Exponential growth occurs when the amount of a substance increases over time. This pattern can be seen in natural phenomena such as populations or investments.

When you encounter an exponential function like \(A = 100(1.07)^t\), the number 1.07 within the parentheses is crucial. If this number, also known as the growth factor, is greater than 1, it indicates exponential growth.

• Easy to spot: If the growth factor is more than 1.
• The effect: The quantity gets larger as time progresses.
• Example: A growing population or increasing interest on savings.

In our example for functions \(A = 100(1.07)^t\) and \(A = 5.3(1.054)^t\), the substances are experiencing exponential growth because 1.07 and 1.054 are greater than 1. This tells us that at each time period \(t\), the amount increases based on that growth factor.

Exponential decay is the process by which a quantity steadily decreases over time. This concept is often applied to things like radioactive decay or depreciation of assets.

In an exponential function, such as \(A = 3500(0.93)^t\) or \(A = 12(0.88)^t\), if the number inside the parentheses is less than 1, it signals decay.

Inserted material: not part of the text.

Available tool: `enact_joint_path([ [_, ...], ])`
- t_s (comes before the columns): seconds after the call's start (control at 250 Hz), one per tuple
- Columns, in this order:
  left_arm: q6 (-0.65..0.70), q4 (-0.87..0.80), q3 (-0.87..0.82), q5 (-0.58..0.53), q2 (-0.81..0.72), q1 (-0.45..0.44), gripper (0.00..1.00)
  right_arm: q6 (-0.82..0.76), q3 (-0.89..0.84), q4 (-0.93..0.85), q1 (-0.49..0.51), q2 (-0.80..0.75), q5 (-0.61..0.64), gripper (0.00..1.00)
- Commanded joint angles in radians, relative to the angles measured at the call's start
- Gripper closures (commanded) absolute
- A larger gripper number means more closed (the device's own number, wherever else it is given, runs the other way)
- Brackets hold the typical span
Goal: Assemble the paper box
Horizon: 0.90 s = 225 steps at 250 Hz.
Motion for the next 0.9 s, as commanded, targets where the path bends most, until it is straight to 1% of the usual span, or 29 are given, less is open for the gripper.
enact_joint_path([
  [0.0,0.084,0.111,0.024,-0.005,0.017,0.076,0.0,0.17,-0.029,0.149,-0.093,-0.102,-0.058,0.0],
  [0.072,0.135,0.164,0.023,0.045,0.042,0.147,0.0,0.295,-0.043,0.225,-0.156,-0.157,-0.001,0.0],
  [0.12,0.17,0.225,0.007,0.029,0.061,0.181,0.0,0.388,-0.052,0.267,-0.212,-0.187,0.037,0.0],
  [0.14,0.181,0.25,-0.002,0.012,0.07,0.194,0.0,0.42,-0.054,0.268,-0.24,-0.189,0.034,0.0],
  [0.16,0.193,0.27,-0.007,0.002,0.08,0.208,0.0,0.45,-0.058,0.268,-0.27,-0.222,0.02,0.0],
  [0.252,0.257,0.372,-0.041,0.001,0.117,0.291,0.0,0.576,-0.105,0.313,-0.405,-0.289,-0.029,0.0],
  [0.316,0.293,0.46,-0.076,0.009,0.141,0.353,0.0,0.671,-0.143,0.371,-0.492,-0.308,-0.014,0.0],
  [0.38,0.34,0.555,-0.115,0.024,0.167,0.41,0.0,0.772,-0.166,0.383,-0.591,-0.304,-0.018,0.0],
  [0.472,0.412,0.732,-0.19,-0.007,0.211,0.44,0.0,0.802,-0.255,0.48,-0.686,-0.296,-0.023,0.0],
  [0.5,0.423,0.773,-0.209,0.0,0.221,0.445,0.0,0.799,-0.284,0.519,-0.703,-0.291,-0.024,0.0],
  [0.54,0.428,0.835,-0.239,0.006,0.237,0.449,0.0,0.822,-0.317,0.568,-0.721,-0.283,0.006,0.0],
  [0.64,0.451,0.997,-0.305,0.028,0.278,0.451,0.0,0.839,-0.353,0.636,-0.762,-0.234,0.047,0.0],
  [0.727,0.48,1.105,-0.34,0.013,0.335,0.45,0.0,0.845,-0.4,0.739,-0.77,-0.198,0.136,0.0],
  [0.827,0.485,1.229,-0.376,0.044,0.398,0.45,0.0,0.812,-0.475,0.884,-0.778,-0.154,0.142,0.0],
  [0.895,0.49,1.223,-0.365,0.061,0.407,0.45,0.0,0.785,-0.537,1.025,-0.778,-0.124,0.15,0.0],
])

• Easy to identify: If the decay factor is less than 1.
• The impact: The amount of substance declines as time moves on.
• Example: A melting ice cube or a deflating balloon.

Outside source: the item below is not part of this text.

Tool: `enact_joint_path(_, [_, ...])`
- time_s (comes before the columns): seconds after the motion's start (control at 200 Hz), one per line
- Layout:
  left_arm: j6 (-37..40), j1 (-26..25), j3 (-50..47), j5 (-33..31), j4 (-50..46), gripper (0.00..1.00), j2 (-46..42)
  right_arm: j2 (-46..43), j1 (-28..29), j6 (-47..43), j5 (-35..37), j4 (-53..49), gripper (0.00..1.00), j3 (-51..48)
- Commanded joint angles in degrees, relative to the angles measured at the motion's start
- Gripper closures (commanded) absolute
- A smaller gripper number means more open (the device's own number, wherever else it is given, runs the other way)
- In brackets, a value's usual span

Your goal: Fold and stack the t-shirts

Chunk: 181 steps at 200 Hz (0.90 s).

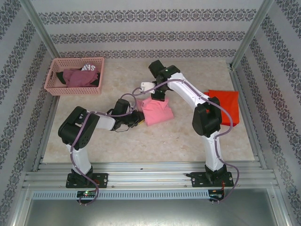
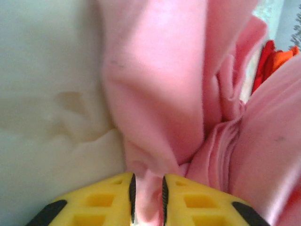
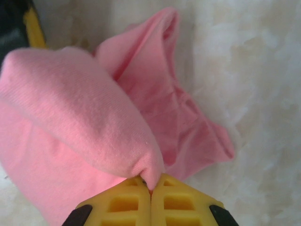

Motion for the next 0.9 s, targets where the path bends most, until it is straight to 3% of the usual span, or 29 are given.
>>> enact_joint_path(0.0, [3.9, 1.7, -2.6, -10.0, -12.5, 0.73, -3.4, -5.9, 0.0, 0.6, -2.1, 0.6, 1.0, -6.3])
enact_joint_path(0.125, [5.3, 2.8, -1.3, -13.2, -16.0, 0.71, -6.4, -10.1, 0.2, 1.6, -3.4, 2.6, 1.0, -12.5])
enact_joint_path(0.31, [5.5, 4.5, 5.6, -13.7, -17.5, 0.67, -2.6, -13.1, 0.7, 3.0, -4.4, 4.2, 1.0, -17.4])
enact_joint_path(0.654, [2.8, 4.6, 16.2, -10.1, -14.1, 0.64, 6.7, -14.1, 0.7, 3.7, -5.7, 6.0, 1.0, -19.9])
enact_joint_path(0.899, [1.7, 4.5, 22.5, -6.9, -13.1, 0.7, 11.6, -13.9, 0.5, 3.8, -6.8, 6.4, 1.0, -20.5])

For these functions, with the decay factors of 0.93 and 0.88 respectively, we see that they represent exponential decay. Each time period brings a further reduction in the quantity by a consistent factor.

The percent growth rate shows how much a quantity grows per time period in percentage terms. This number gives a clearer picture than the growth factor alone.

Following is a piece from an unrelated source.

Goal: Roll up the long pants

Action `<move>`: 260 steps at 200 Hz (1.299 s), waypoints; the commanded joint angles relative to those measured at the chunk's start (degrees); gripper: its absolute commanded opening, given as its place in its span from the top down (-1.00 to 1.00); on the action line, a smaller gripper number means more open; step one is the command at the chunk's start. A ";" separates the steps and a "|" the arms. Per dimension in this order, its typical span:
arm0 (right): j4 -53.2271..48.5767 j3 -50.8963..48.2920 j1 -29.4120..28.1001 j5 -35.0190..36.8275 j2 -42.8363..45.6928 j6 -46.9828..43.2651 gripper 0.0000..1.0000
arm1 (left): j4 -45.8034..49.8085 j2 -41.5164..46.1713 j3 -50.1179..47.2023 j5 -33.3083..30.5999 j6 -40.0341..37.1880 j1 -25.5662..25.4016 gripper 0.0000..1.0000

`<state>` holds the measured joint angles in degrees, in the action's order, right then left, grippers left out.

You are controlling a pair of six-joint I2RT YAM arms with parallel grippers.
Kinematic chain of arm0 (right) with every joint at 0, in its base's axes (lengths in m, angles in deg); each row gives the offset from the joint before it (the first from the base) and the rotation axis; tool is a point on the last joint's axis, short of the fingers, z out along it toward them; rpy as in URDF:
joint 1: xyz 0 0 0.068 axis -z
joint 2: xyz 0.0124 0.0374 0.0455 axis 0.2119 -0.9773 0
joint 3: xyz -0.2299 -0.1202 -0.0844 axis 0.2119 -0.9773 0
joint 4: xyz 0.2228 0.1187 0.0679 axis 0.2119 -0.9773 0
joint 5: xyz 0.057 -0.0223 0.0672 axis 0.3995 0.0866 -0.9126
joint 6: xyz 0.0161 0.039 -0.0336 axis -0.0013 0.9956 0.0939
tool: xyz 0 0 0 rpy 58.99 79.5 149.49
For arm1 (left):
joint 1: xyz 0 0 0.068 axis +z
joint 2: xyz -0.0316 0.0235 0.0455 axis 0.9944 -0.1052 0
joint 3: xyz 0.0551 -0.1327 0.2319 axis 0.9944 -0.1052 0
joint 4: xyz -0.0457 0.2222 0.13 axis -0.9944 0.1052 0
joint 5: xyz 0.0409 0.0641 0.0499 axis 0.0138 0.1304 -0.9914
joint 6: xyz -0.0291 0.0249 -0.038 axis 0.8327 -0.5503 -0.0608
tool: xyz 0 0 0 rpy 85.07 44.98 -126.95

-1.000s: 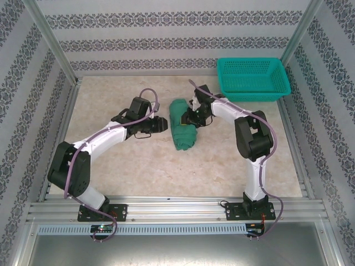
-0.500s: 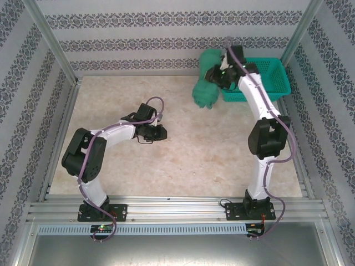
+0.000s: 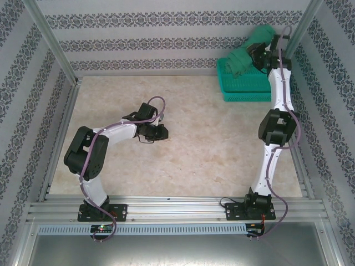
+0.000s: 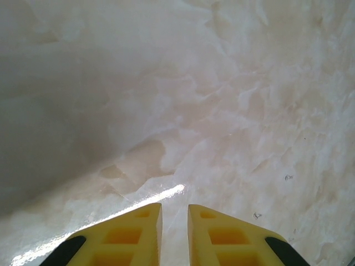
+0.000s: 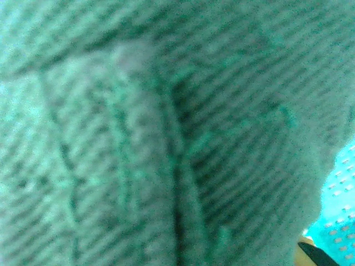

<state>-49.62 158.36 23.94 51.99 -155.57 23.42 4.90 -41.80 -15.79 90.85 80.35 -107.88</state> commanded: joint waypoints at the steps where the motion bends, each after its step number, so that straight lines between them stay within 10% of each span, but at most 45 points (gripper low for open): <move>1: 11.85 -1.15 0.41 1.23 -1.85 8.32 1.00 | 0.13 -1.21 1.57 -0.18 -0.01 0.18 0.63; 90: 15.58 -17.31 -0.28 15.85 -4.05 13.09 1.00 | 0.75 -3.14 2.68 -1.13 -0.45 0.19 0.64; 116: 10.41 -18.63 0.21 18.80 -1.06 12.44 -0.94 | 0.74 -3.05 3.58 -2.24 -0.79 0.18 0.46; 189: 7.84 -35.00 -8.17 31.98 22.03 -10.59 -0.96 | 3.75 1.23 6.48 -14.56 -2.96 0.44 0.36; 260: 14.51 -63.66 -25.31 35.78 45.79 -31.57 -0.95 | -2.30 25.30 -6.40 -60.76 -5.62 1.96 0.15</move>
<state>-36.74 103.74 0.88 83.99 -115.24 1.15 5.91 -24.05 -17.98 52.16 77.83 -107.29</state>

To calculate the percent growth rate from a growth factor, subtract 1 from the growth factor and then multiply by 100:

• First step: Subtract 1 from the growth factor.
• Second step: Multiply the result by 100 to convert it to a percentage.

For example, if we have a growth factor of 1.07, the percent growth rate is \[(1.07 - 1) \times 100 = 7\%\].This means every period, the amount grows by 7%.

In our examples, the functions \(A = 100(1.07)^t\) and \(A = 5.3(1.054)^t\) have percent growth rates of 7% and 5.4% respectively. This percentage reflects how much the quantity increases every time unit.

The percent decay rate is useful for understanding how much a quantity decreases in percentage terms over each time period.

Here's how to find the percent decay rate from a decay factor:

• First step: Subtract the decay factor from 1.
• Second step: Multiply by 100 to express it as a percentage.

For instance, with a decay factor of 0.93, the percent decay rate is \[(1 - 0.93) \times 100 = 7\%\].This value tells us the amount decreases by 7% each period.

The functions \(A = 3500(0.93)^t\) and \(A = 12(0.88)^t\) illustrate exponential decay with percent decay rates of 7% and 12%, respectively. These rates signify the percentage of the original quantity that diminishes in every time increment.